Die Spitzpünte "Helene" geht in Frischekur
Sanierung des Museumsschiffs Helene hat Auswirkungen auf Schiffs- und Straßenverkehr am Haren-Rütenbrock-Kanal
Erst wird sie abgetakelt, dann aufgemöbelt: die Helene, die markante Spitzpünte in der Freilichtausstellung des Schifffahrtsmuseums Haren, geht zur Beauty-Behandlung mit Rundumerneuerung.
Der 40 Meter lange Zweimaster muss umfassend saniert werden und wird dafür zu gleich zwei verschiedenen Werftstandorten an der Ems transportiert. Der Abtransport des Museumsschiffs am 19. und 20. Mai hat auch Auswirkungen auf die Schifffahrt am Haren-Rütenbrock-Kanal und den Straßenverkehr im Harener Stadtgebiet.
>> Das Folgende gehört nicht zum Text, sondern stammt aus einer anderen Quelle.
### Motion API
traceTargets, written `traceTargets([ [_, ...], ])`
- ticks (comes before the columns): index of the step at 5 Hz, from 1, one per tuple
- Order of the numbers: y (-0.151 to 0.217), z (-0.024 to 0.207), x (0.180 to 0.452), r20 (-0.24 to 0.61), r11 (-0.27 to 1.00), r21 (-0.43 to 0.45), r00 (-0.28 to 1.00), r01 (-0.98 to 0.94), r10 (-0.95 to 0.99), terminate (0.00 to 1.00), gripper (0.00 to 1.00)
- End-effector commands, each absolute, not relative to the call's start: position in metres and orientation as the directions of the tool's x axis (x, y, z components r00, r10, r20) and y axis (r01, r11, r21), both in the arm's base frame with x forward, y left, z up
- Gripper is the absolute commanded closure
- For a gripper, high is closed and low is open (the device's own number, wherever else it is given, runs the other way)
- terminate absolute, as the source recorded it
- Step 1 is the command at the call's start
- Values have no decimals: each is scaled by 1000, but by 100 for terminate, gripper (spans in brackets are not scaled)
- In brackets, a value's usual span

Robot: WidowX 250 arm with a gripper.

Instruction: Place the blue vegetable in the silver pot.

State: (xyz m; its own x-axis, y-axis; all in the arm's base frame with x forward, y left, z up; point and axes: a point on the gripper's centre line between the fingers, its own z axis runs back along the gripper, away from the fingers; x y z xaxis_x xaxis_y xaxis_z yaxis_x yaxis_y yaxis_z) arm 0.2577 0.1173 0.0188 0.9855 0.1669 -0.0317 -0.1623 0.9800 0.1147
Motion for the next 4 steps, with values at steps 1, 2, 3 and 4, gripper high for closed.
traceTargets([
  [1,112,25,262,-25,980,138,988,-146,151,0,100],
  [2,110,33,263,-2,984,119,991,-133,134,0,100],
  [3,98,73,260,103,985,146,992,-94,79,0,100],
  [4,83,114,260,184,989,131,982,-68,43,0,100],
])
Die letzte Grundsanierung des historischen Schiffes ist über 30 Jahre her. Entsprechend umfangreich gestalten sich die geplanten Arbeiten. „Hierfür wird Helene gewissermaßen zweigeteilt“, erklärt Stadt-Sprecherin Melanie Knevel in einer gemeinsamen Mitteilung der Stadt Haren und des für den Betrieb des Haren-Rütenbrock-Kanals zuständigen Niedersächsischen Landesbetriebs für Wasserwirtschaft, Küsten- und Naturschutz (NLWKN). Der Schiffsaufbau – Takelage, Masten und Tauwerk – wird dabei zunächst per Kran ausgehoben und zu einer entsprechend spezialisierten Werft in Ditzum im Rheiderland transportiert. Der aus Eisen gefertigte Schiffsrumpf dagegen verbleibt im Emsland: Er wird zu einer nahegelegenen Harener Werft geschleppt, dort auf Helling gezogen und unterhalb der Wasserlinie begutachtet, verstärkt und neu gestrichen. Auch witterungsbedingte Schäden an den Seitenwänden und am Deck sollen im Zuge der Renovierung in den kommenden Wochen ausgeglichen werden.
Um Helenes aufwändigen Umzug verkehrssicher durchführen zu können, ist eine zweitägige Sperrung des Haren-Rütenbrock-Kanals für den Schiffsverkehr erforderlich. Darauf macht der NLWKN aufmerksam. Eine Nutzung der bei Sportbootfahrern beliebten Verbindung zwischen der Ems und dem niederländischen Wasserwegenetz ist demnach am 19. und 20 Mai ganztägig nicht möglich. Auch der Straßenverkehr ist von den Arbeiten betroffen: Da der im Zuge des Transports zum Einsatz kommende Kran von der Deichstraße aus arbeitet und die nahe Börsenbrücke für die Dauer der Arbeiten hochgefahren bleibt, muss die Harener Kirchstraße im Brückenbereich von Dienstagmorgen bis Mittwochabend voll gesperrt werden. Ein konkretes Datum für eine Rückkehr der Spitzpünte an ihren Liegeplatz im Schifffahrtsmuseum in Haren gibt es noch nicht.